りゅうが生徒会室を出て数分間は、副会長と会長で「あと1年から1人、次席の子勧誘する?」「ああ、そうだな。」だなんて2人で会話を始めてしまい、なんだか居心地が悪かった。
けれど、そんな俺に気を遣ったように、「に、…新見は、1年の次席の奴と仲良いか…?」とこれまた引きつった表情で俺に話しかけてきてくれた会長。

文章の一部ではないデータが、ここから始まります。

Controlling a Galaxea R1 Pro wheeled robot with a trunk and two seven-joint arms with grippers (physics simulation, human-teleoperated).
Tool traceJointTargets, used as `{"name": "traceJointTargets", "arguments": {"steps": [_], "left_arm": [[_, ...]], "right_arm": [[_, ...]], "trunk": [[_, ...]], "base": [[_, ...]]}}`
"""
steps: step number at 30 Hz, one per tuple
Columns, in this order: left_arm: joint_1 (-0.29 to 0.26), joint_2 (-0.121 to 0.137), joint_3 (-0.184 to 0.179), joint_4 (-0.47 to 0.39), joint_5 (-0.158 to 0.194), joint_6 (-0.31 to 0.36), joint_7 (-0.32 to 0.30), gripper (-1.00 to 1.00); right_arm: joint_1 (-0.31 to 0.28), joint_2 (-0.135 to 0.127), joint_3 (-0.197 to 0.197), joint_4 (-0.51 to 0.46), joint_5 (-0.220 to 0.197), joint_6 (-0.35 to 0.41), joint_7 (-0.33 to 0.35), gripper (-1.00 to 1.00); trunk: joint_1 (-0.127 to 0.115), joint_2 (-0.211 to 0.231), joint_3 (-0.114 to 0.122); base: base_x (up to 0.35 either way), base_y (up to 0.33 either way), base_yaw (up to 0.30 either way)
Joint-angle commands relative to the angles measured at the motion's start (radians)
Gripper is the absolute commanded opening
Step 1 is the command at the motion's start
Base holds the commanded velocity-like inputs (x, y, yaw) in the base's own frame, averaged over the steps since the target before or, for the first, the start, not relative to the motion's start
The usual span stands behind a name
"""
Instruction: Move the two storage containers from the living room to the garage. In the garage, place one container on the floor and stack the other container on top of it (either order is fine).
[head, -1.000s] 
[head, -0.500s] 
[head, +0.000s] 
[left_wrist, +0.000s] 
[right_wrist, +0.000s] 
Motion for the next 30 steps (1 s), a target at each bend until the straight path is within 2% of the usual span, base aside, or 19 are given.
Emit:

いちいち顔引きつってしまうのはなんなんだろう。俺のことが嫌いなのに無理して話してくれてるんだろうか。
「…えーっと、次席って言うと…?」
「…うわぁ、首席様まさか次席のクラスメイトも知らねえのかよー。」
会長に問い返したのに、隣からボソッと嫌味な言葉が聞こえた。つい、イラッとして副会長を睨みつけると、副会長はニヤッと笑っている。
まじこの人、なんなんだよ!!!
徐々にこの人の本性を見せられている気がする。
あらゆる顔を見せてくる副会長に、俺は今日1日振り回されまくりだ。
落ち着けよ俺、こんなのでイラついてたらこの先やってけない。
「ん?悠馬なんか言ったか?」
「いや?なにも言ってないよ。」
いや今俺に嫌味言っただろ!!!
会長に隠れて後輩に嫌味を飛ばす副会長に、副会長の性格の悪さを思い知った。
数分後に、「お待たせしましたー」と生徒会室に戻ってきたりゅうに、俺はホッと息を吐く。
…が、それも束の間。
「あ!どうもー、隆の彼氏くん。」
ジャージ姿で現れた、噂の“祥哉”先輩に、この人は多分、空気が読めないタイプの人間だと直感した。

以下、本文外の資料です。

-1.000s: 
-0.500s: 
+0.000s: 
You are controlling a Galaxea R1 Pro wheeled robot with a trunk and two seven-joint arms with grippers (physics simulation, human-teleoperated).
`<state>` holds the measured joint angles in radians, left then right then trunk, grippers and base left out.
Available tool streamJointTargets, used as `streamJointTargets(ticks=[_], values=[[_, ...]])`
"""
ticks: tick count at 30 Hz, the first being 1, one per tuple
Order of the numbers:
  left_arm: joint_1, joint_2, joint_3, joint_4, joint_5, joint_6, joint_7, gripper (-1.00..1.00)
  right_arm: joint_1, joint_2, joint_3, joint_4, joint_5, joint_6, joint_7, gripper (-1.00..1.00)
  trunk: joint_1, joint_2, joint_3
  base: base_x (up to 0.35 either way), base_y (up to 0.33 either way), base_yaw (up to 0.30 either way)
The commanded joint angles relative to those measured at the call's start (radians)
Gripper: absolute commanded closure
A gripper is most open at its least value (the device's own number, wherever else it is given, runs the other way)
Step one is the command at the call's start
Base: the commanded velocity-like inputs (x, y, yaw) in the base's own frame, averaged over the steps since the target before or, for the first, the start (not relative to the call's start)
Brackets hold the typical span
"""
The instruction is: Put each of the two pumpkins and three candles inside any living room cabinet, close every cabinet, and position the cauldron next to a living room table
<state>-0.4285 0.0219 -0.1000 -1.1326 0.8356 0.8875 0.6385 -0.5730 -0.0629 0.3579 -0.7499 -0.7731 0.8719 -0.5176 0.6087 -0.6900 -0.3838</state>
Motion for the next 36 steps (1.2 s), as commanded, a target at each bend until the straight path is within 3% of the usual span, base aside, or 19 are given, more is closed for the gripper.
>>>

この人が『隆の彼氏くん』なんて言葉を使ってしまったから、俺は怖くて会長と副会長の顔が見れない。
「あ、…えっと、新見です。よろしくお願いします…。」
「じゃあ祥哉も揃ったところで、今後の活動の話をするよ。」
祥哉先輩が席に着いたところで、さっさと副会長が話し始めた。
話題を素早く変えてくるあたりさすがだな。
その後副会長は、俺とりゅうが会話をする隙を、少しも与えなかった。